Ammettiamolo, guardiamo le casette del presepe e... a volte pensiamo: "Ma chi ci vive lì dentro? Paperino?". Non fraintendermi, adoro il Natale. Ma certe creazioni fai-da-te... be', diciamo che stimolano la mia vena più cinica.
Il Fascino Innegabile (e un po' Kitsch)
Certo, l'idea è bellissima. La sacra famiglia, il bue, l'asinello... e poi un intero villaggio costruito con cartone, muschio e colla vinilica. Un mini-mondo che dovrebbe farci sognare. Ma poi ti ritrovi con una casetta che sembra più una discarica abusiva che una dimora accogliente.
La sfida del "Fatto a Mano"
Perché diciamocelo, il "fatto a mano" ha i suoi pro e i suoi contro. Il pro è che è unico, irripetibile, frutto del nostro ingegno. Il contro? Che a volte il nostro ingegno andrebbe forse... frenato. Ho visto casette del presepe fatte con rotoli di carta igienica. Rotoli di carta igienica! Non so voi, ma io nel presepe preferirei vedere una stella cometa, non un'opera di riciclo estremo.
E poi c'è la questione delle proporzioni. Capanna alta come un grattacielo, pecore grandi quanto vitelli, pastori che sembrano usciti da un film di Tim Burton... Un caos totale! Ma in fondo, è anche questo il bello, no?
Personalmente, credo che esista un confine sottile tra il genio creativo e il disastro annunciato. Un confine che, nel mondo delle casette fai-da-te, viene spesso superato con nonchalance. Ma non mi fraintendete, apprezzo l'impegno. Apprezzo la buona volontà. Apprezzo anche l'ironia involontaria di certe realizzazioni.

Un'Opinione (forse) Impopolare
Forse è un'opinione impopolare, ma preferisco un presepe sobrio, essenziale, con poche casette ben fatte, piuttosto che un villaggio enorme e caotico, dove ogni costruzione grida vendetta al buon gusto. Mi piace la cura dei dettagli, la precisione, l'armonia. Non voglio un presepe che mi faccia venire il mal di testa. Voglio un presepe che mi faccia sentire in pace, in armonia con lo spirito del Natale.
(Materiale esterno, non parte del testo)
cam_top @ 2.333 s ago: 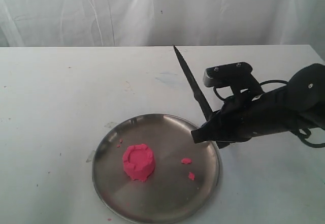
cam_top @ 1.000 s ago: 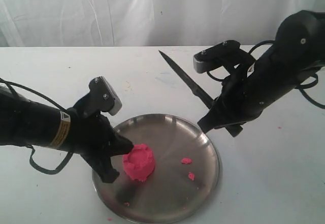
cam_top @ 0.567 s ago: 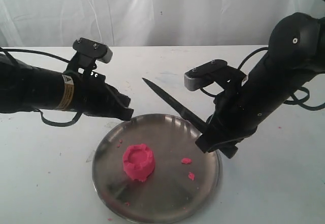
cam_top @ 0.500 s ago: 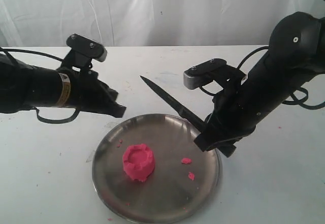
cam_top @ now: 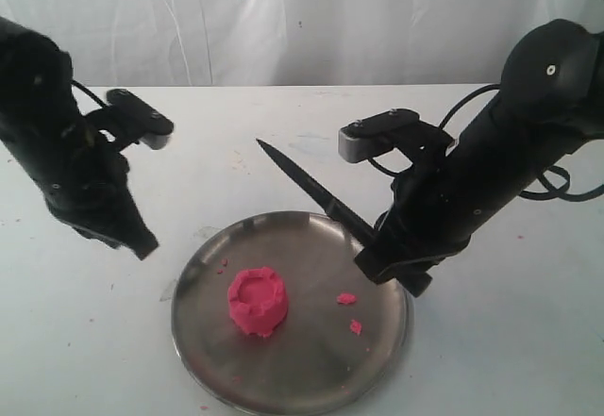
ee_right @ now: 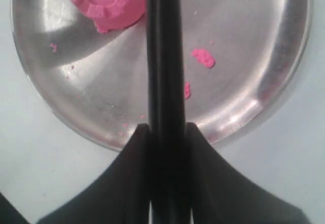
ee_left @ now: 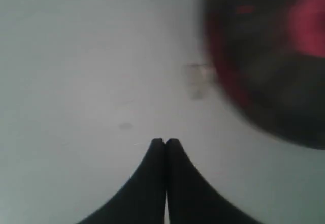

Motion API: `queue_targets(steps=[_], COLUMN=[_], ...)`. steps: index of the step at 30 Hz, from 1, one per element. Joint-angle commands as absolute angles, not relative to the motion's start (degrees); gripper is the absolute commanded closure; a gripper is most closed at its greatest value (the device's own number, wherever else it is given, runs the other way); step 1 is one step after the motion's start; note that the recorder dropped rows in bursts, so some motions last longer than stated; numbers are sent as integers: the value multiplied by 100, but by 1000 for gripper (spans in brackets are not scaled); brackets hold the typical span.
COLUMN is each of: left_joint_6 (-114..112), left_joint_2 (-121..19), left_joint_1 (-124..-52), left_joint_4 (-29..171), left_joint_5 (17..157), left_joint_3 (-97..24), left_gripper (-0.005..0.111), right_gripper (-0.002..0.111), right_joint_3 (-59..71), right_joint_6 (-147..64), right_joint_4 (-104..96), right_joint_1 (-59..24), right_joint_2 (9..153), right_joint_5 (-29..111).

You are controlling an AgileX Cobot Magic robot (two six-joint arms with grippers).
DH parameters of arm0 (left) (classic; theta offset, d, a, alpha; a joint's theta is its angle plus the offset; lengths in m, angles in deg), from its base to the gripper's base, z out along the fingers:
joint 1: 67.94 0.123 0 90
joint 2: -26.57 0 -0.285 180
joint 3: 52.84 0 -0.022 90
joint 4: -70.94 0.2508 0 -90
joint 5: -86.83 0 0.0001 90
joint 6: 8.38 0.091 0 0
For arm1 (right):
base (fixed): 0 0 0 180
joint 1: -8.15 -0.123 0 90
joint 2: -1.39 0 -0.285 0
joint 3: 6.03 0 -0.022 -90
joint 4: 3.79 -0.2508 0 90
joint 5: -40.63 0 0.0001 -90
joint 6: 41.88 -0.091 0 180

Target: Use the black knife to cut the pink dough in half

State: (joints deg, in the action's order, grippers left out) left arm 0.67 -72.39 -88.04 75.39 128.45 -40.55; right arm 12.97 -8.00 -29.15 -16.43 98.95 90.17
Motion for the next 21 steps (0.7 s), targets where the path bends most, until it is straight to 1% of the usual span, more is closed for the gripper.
queue_targets(steps=[1, 5, 10, 11, 12, 13, 14, 16, 19, 21], left_joint_6=[2213, 3328, 3440, 3697, 3879, 4248, 4327, 4347, 3909, 3827], left_joint_2=[-7212, -7246, -7496, -7678, -7773, -7829, -7794, -7462, -7029, -6847], left_joint_1=[-8826, -8826, -8826, -8887, -8927, -8925, -8925, -8925, -8925, -8925], left_joint_4=[4673, 3462, 2966, 2685, 2483, 2297, 2286, 2633, 3280, 3743], left_joint_5=[13408, 12986, 12668, 12407, 12308, 12415, 12600, 13117, 13135, 12939], left_joint_3=[-4102, -3821, -3580, -3498, -3473, -3530, -3628, -4123, -4368, -4291], left_gripper=[107, 107, 107, 107, 107, 107, 107, 107, 107, 107], right_gripper=[108, 108, 108, 108, 108, 108, 108, 108, 108, 108], right_joint_3=[1264, 1264, 1264, 1289, 1307, 1318, 1318, 1318, 1318, 1333], right_joint_6=[-740, -894, -1210, -1130, -1370, -2283, -2540, -1877, -310, -13], right_joint_4=[-2998, -2864, -2598, -1812, -1457, -1035, -1042, -1559, -2514, -2484], right_joint_1=[-1649, -1649, -1649, -1635, -1607, -1573, -1573, -1773, -2099, -2309], right_joint_2=[9875, 9875, 9899, 10056, 10143, 10280, 10283, 10207, 10198, 10255], right_joint_5=[9178, 8622, 8385, 8021, 7866, 7869, 7932, 8452, 8824, 8813])
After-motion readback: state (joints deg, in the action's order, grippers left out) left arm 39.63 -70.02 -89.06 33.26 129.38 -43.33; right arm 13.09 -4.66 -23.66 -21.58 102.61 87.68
E non parlatemi delle lucine intermittenti. Per carità! Sembra di stare in discoteca, non in un luogo sacro. Un piccolo consiglio: limitatevi a poche luci calde, soffuse, che creino un'atmosfera intima e accogliente. Niente effetti speciali, niente strobo, niente arcobaleni luminosi. Ricordate, è Natale, non l'Eurovision Song Contest.

Un'altra cosa che non sopporto? La neve finta. Quella polverina bianca che si attacca dappertutto, che ti ritrovi nei capelli, nel cibo, persino dentro il naso. Un incubo! E poi, diciamocelo, fa tanto finto. Molto meglio un po' di ovatta ben disposta, che almeno non ti invade la casa come una tempesta di neve improvvisa. Oppure, ancora meglio, niente neve affatto. Il presepe può essere bello anche senza la neve. Anzi, forse è ancora più bello.
Ma, nonostante le mie critiche, nel profondo amo le casette del presepe. Amo la tradizione, amo l'atmosfera, amo il calore che emanano. E poi, diciamocelo, è divertente criticarle. Soprattutto quando sono fatte male!
Quindi, anche quest'anno, armiamoci di colla vinilica, cartone e tanta, tanta pazienza. E cerchiamo di creare delle casette che siano degne di ospitare la sacra famiglia. O almeno, che non facciano scappare a gambe levate Giuseppe e Maria!